OpenObserve Operator - Troubleshooting Guide
This guide provides kubectl commands and procedures for manually managing OpenObserve resources when they become stuck or need manual intervention.
Table of Contents
- Resource Types
- Listing Resources
- Viewing Resource Details
- Patching Resources
- Deleting Stuck Resources
- Common Troubleshooting Scenarios
- Best Practices
Resource Types
The OpenObserve operator manages the following Custom Resource Definitions (CRDs):
| Short Name | Full Name | Purpose |
|---|---|---|
o2config |
openobserveconfig |
Connection configuration to OpenObserve instance |
o2alert |
openobservealert |
Alert definitions |
o2pipeline |
openobservepipeline |
Data pipeline configurations |
o2function |
openobservefunction |
VRL/JavaScript functions |
o2alerttemplate |
openobservealerttemplate |
Alert notification templates |
o2dest |
openobservedestination |
Alert and pipeline destinations |
Listing Resources
List all resources of a specific type
# List in current namespace
kubectl get openobservealerts
kubectl get o2alerts # Using short name
# List in specific namespace
kubectl get openobservealerts -n o2operator
# List across all namespaces
kubectl get openobservealerts -A
kubectl get openobservealerts --all-namespaces
# List multiple resource types at once
kubectl get o2alerts,o2pipelines,o2functions -n o2operator
# List with more details
kubectl get openobservealerts -o wide
# List with custom columns
kubectl get openobservedestinations \
-o custom-columns=NAME:.metadata.name,TYPE:.spec.type,CATEGORY:.status.destinationCategory,TEMPLATE:.spec.template
Filter resources
# Using label selectors
kubectl get openobservealerts -l environment=production
# Using field selectors
kubectl get openobservealerts --field-selector metadata.name=my-alert
# Using grep for quick filtering
kubectl get openobservealerts | grep critical
# List resources in specific states
kubectl get openobservealerts -o json | jq '.items[] | select(.status.conditions[]? | select(.type=="Ready" and .status=="False")) | .metadata.name'
Viewing Resource Details
Get detailed information about a resource
# Describe a resource (human-readable format)

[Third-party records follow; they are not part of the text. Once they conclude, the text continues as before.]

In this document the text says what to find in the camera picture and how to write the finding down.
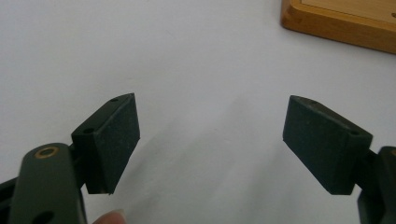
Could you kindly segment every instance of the white background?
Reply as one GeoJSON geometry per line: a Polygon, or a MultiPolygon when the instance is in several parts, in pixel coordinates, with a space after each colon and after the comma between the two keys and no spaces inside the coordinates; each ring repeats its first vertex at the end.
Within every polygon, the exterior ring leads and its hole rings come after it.
{"type": "Polygon", "coordinates": [[[107,100],[136,95],[141,140],[90,222],[360,223],[282,141],[289,96],[396,146],[396,57],[279,25],[280,0],[2,1],[0,181],[29,150],[71,144],[107,100]]]}

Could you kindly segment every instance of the wooden frame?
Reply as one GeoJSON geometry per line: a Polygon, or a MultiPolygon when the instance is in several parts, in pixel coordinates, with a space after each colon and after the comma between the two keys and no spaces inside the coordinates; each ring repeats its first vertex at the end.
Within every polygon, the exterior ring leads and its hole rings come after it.
{"type": "Polygon", "coordinates": [[[376,0],[386,2],[384,6],[376,2],[381,9],[395,10],[387,18],[387,15],[379,15],[377,11],[367,13],[370,9],[367,6],[360,11],[347,4],[323,5],[323,1],[330,3],[332,0],[282,0],[282,26],[305,34],[396,53],[396,2],[388,6],[389,0],[376,0]]]}

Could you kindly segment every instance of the wooden tray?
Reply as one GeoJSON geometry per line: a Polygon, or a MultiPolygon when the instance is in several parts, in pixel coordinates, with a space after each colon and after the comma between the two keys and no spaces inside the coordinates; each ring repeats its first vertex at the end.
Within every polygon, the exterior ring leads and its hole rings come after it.
{"type": "Polygon", "coordinates": [[[396,53],[396,0],[282,0],[282,26],[396,53]]]}

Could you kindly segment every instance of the white table surface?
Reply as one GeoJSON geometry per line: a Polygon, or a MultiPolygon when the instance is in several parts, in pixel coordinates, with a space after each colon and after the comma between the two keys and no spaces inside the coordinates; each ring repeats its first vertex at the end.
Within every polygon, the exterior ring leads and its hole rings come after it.
{"type": "Polygon", "coordinates": [[[3,1],[0,181],[29,150],[134,92],[141,140],[93,222],[360,223],[282,141],[289,96],[315,99],[396,146],[396,56],[279,25],[280,0],[3,1]]]}

kubectl describe openobservealert my-alert -n o2operator
# Get full YAML output
kubectl get openobservealert my-alert -n o2operator -o yaml
# Get specific fields using JSONPath
kubectl get openobservealert my-alert -o jsonpath='{.status.conditions[?(@.type=="Ready")].message}'
# Get JSON output and filter with jq
kubectl get openobservealert my-alert -o json | jq '.status'
# View events related to a resource
kubectl get events --field-selector involvedObject.name=my-alert -n o2operator
Check resource status
# Check if resource is ready
kubectl get openobservealert my-alert -o jsonpath='{.status.conditions[?(@.type=="Ready")].status}'
# View last error
kubectl get openobservefunction my-function -o jsonpath='{.status.lastError}'
# Check deletion timestamp (for stuck resources)
kubectl get openobservedestination my-dest -o jsonpath='{.metadata.deletionTimestamp}'
# View finalizers
kubectl get openobservealert my-alert -o jsonpath='{.metadata.finalizers[*]}'
Patching Resources
Update resource specifications
# Patch using strategic merge
kubectl patch openobservealert my-alert -n o2operator \
--type='merge' -p '{"spec":{"enabled":false}}'
# Patch using JSON patch
kubectl patch openobservealert my-alert -n o2operator \
--type='json' -p='[{"op": "replace", "path": "/spec/enabled", "value": false}]'
# Update multiple fields
kubectl patch openobservedestination my-dest -n o2operator \
--type='merge' -p '{
"spec": {
"url": "https://new-webhook-url.com",
"skipTlsVerify": true
}
}'
# Add labels
kubectl label openobservealert my-alert environment=staging
# Add annotations
kubectl annotate openobservealert my-alert description="Critical CPU alert"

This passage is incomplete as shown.